959 N.W.2d 640
Wis.2021Background
- Matter initiated by State under Wis. Stat. ch. 980; circuit court set a probable-cause hearing within 10 days of Matthews' scheduled prison release and appointed counsel.
- Matthews' counsel first met him on the morning of the scheduled hearing and moved to adjourn for additional preparation; the State objected and released its witness for the day.
- The circuit court granted the adjournment conditioned on Matthews waiving his statutory 10-day probable-cause timing right; the parties rescheduled the hearing for August 29.
- On the morning of the rescheduled date, Matthews filed a written judicial-substitution request under Wis. Stat. § 801.58(1), arguing it was filed within 60 days and before any substantive preliminary contested matter was heard.
- The circuit court and Chief Judge Maxine A. White ruled the request untimely, reasoning the adjournment and waiver were a contested preliminary matter; the court of appeals affirmed.
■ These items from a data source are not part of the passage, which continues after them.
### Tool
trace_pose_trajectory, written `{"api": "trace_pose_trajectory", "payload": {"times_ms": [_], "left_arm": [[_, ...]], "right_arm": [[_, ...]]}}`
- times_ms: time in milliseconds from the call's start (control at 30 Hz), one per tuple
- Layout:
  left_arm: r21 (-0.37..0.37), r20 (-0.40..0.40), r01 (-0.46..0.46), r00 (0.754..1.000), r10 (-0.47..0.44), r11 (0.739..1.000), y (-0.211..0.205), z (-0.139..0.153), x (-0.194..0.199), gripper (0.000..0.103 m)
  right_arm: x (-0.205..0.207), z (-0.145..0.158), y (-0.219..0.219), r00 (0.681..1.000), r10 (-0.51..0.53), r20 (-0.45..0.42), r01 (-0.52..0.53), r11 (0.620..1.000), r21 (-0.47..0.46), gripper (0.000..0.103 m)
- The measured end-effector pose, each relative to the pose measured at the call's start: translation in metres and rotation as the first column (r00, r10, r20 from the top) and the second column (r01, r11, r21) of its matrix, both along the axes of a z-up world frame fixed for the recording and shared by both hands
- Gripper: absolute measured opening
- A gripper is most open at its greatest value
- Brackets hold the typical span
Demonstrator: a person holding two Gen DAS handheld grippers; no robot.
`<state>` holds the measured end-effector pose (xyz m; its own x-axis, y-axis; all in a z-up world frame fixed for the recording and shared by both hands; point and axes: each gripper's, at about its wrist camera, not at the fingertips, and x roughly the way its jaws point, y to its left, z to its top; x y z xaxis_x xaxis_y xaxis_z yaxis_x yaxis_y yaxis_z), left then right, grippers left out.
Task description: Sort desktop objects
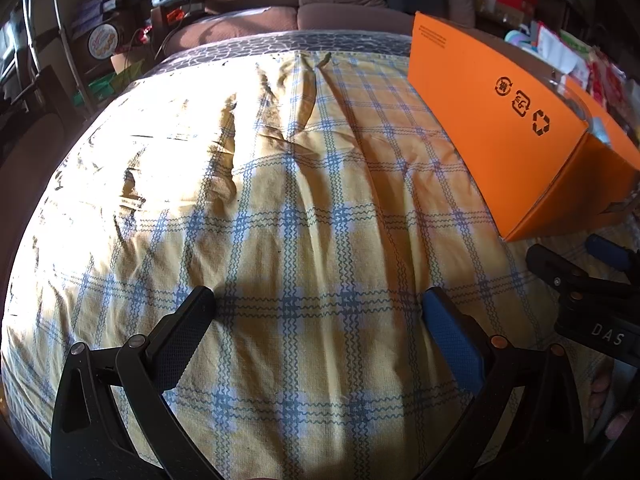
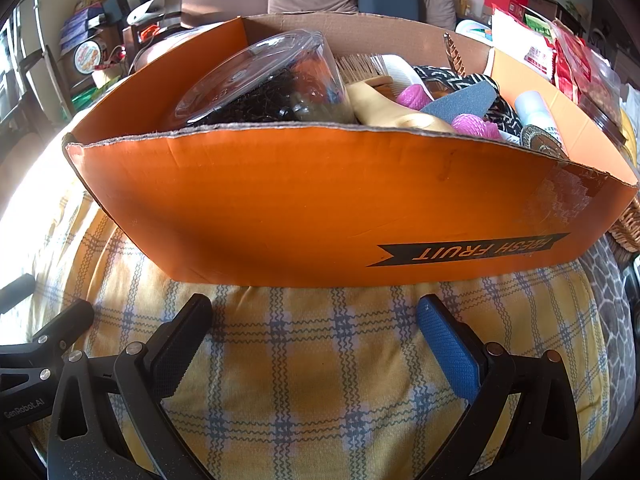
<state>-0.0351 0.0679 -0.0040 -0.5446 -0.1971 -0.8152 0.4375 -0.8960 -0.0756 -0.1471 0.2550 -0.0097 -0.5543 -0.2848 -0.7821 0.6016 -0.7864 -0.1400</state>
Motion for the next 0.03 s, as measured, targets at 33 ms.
{"api": "trace_pose_trajectory", "payload": {"times_ms": [33], "left_arm": [[0.002, -0.001, 0.0, 1.0, 0.0, 1.0, -0.0002, 0.0001, -0.0001, 0.103]], "right_arm": [[0.0, -0.0002, -0.0004, 1.0, 0.0, 0.0, 0.0, 1.0, 0.0, 0.103]]}}
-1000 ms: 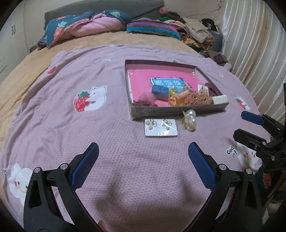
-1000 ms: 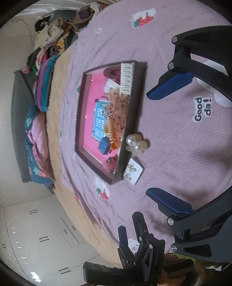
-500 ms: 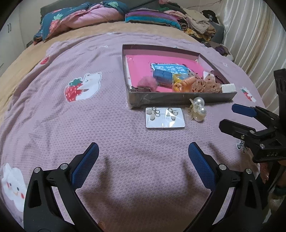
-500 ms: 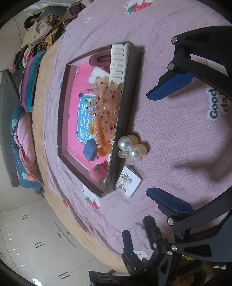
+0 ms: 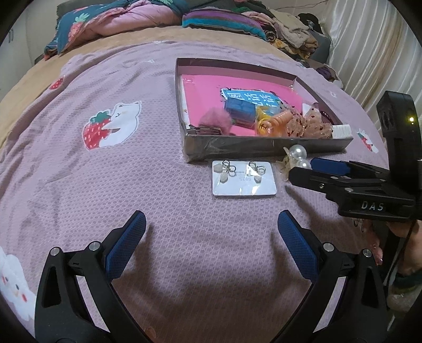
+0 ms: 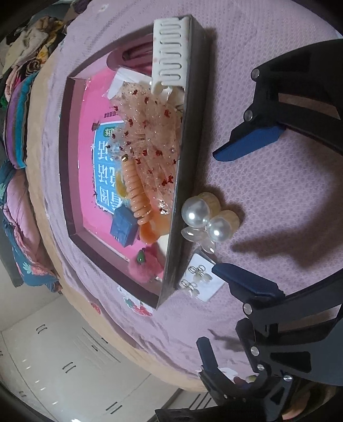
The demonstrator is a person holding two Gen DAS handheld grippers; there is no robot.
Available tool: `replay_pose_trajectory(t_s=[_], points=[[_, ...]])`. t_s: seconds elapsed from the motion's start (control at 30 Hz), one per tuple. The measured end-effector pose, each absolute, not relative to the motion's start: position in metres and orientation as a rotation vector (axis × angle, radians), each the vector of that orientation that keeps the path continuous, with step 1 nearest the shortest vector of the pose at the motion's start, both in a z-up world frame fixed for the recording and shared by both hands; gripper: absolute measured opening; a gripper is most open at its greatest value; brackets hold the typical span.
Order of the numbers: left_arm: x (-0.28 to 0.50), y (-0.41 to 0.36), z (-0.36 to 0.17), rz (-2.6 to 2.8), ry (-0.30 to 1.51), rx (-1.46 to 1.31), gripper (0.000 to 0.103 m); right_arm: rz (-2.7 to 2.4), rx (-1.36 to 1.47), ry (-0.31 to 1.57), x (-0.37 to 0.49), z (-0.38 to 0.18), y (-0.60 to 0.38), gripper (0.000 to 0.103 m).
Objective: Organize jewelry
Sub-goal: 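Grasp the earring card with the left tool while the right tool grasps the pearl earrings, then carry the earring card over the tray with the left tool while the right tool carries the pearls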
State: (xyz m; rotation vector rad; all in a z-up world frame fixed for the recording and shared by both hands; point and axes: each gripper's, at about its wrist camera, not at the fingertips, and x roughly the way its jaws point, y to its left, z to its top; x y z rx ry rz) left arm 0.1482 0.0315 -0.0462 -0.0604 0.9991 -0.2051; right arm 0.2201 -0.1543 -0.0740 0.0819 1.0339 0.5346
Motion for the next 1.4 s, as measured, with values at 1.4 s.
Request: replay_pose_trajectory(t_s=[1.4], points=[[0.167, -0.01, -0.041, -0.309, 0.988, -0.06, 0.057, 0.498, 0.11, 0.909, 0.173, -0.03, -0.225, 0.047]])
- The Supreme Court reversed, holding "preliminary contested matters" means substantive pretrial issues that affect the ultimate merits and that none had been heard before Matthews filed his substitution request.
Issues
| Issue | Plaintiff's Argument | Defendant's Argument | Held |
|---|---|---|---|
| Whether a judicial-substitution request under Wis. Stat. § 801.58(1) is timely when filed after a court grants an adjournment of a scheduled probable-cause hearing but before any substantive pretrial issue is heard | Matthews: Timely — filed within statutory period and before the court heard any substantive preliminary contested matter; a motion to adjourn is procedural, not a merits issue | State: Untimely — court had commenced a contested probable-cause hearing; the adjournment and acceptance of the time waiver made the matter "contested" and implicated the merits | The Court held the request was timely; "preliminary contested matters" are substantive pretrial issues going to ultimate merits and there was no hearing of such a matter before the substitution request |
Key Cases Cited
- Pure Milk Prods. Coop. v. Nat'l Farmers Org., 64 Wis.2d 241 (1974) (adopted substantive-issue meaning of "preliminary contested matters" for judge-substitution rules)
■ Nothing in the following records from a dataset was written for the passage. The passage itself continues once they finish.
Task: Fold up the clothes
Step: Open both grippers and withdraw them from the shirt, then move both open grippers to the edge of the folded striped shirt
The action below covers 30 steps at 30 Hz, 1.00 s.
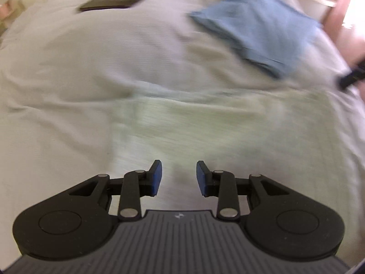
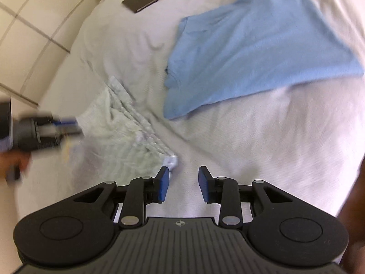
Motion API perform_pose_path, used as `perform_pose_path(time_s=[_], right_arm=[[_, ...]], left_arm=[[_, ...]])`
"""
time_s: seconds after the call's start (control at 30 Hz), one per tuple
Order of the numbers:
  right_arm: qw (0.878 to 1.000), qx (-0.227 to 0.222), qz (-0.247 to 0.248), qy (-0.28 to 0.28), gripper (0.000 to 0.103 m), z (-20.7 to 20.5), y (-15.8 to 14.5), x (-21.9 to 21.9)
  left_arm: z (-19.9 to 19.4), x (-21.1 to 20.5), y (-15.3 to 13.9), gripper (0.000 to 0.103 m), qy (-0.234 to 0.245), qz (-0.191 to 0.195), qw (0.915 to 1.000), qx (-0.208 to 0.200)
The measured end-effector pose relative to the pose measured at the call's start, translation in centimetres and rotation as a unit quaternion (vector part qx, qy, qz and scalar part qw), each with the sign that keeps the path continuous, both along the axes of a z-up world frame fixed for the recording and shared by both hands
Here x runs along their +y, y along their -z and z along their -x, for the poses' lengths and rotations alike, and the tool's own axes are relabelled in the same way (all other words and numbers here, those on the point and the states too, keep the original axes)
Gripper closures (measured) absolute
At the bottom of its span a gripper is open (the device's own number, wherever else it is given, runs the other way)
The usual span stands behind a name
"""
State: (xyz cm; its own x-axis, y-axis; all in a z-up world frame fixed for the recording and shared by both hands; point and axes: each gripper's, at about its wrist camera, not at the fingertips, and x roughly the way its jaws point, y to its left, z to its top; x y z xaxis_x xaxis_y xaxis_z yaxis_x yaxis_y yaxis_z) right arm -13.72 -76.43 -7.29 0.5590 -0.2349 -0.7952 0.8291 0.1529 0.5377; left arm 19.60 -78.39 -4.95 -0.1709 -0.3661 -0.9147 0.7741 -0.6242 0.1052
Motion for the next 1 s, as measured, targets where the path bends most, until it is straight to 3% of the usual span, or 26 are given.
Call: perform_pose_path(time_s=[0.13,0.2,0.4,0.6,0.73,0.9,1.0], right_arm=[[0.999,-0.045,-0.023,0.015,0.07,-1.1,1.4,-0.9],[0.999,-0.026,-0.03,0.002,0.098,-2.4,2.4,-1.6],[1.0,0.006,0.009,-0.024,0.097,-2.9,1.9,-2.0],[0.998,0.047,0.038,-0.019,0.092,-1.9,0.1,-1.5],[0.993,0.042,0.07,-0.086,0.085,-3.1,-1.5,-0.8],[0.984,0.022,0.044,-0.174,0.083,-6.2,-0.9,-0.1],[0.984,0.029,0.013,-0.174,0.081,-6.8,0.0,-0.1]], left_arm=[[2.5,4.7,0.6,0.074,0.018,-0.031,0.9993,0.012],[3.3,6.7,1.2,0.074,0.016,-0.043,0.9989,0.008],[2.9,12.4,0.4,0.075,-0.061,-0.054,0.9967,-0.004],[4.3,16.9,-0.9,0.073,-0.098,-0.06,0.9934,0.003],[5.9,18.4,-0.1,0.067,-0.111,-0.054,0.9924,0.007],[5.3,18.8,2.0,0.068,-0.176,-0.087,0.9799,0.036],[4.3,20.4,1.4,0.068,-0.195,-0.088,0.976,0.037]])
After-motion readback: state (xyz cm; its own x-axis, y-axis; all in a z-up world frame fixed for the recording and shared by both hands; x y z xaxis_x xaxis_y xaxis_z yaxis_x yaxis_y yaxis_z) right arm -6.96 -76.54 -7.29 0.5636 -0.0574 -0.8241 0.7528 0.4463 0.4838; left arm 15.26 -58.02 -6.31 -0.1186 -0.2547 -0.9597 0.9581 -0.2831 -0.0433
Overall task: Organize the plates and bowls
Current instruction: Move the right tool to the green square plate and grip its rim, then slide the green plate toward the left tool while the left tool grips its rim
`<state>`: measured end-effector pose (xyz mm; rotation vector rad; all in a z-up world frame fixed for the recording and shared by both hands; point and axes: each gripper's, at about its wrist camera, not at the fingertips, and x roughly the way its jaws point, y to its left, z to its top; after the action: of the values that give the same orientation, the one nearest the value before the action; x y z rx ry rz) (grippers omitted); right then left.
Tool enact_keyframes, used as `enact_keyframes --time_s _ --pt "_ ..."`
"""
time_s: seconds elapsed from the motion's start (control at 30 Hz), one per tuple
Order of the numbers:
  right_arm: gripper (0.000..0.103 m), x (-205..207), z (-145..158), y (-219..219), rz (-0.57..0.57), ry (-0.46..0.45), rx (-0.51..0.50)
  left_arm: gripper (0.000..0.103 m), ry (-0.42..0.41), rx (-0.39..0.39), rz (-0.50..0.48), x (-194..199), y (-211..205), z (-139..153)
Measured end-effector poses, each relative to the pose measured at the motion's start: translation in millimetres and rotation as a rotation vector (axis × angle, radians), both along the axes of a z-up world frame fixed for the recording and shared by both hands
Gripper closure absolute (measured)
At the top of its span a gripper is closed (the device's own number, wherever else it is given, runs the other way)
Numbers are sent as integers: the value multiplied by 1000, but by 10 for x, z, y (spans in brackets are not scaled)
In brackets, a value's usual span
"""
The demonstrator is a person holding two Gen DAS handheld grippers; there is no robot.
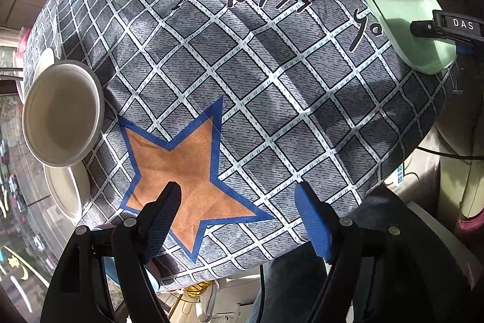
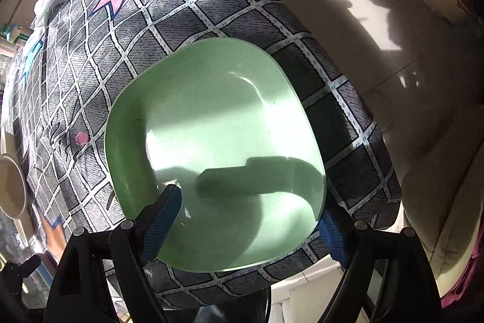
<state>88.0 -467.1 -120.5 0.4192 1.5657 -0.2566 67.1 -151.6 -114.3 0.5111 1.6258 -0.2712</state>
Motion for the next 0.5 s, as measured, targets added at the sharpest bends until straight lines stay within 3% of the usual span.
enact_keyframes --time_s 0.33,0.5 --pt "17 -202 167 911 188 -28 115 22 -4 -3 -10 -6 -25 -6" --pt "17 -336 223 890 116 -45 127 22 -11 -17 4 50 -52 23"
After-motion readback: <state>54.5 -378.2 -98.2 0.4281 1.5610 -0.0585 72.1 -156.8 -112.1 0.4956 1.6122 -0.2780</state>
- State ex rel. Sielen v. Cir. Ct. for Milwaukee Cnty., 176 Wis.2d 101 (1993) (discusses codification of Pure Milk Products in § 801.58)
- State ex rel. Serocki v. Cir. Ct. for Clark Cnty., 163 Wis.2d 152 (1991) (holding substitution must be requested before court reaches a substantive issue)
- State ex rel. Tarney v. McCormack, 99 Wis.2d 220 (1980) (interpreting "before the judge has heard" preliminary contested matters)
- State ex rel. Carkel, Inc. v. Cir. Ct. for Lincoln Cnty., 141 Wis.2d 257 (1987) (examines policy against ‘‘testing the waters’’ before seeking substitution)
- Eldred v. Becker, 60 Wis. 48 (1884) (historical authority that scheduling a hearing is insufficient; substantive ruling is required for untimeliness)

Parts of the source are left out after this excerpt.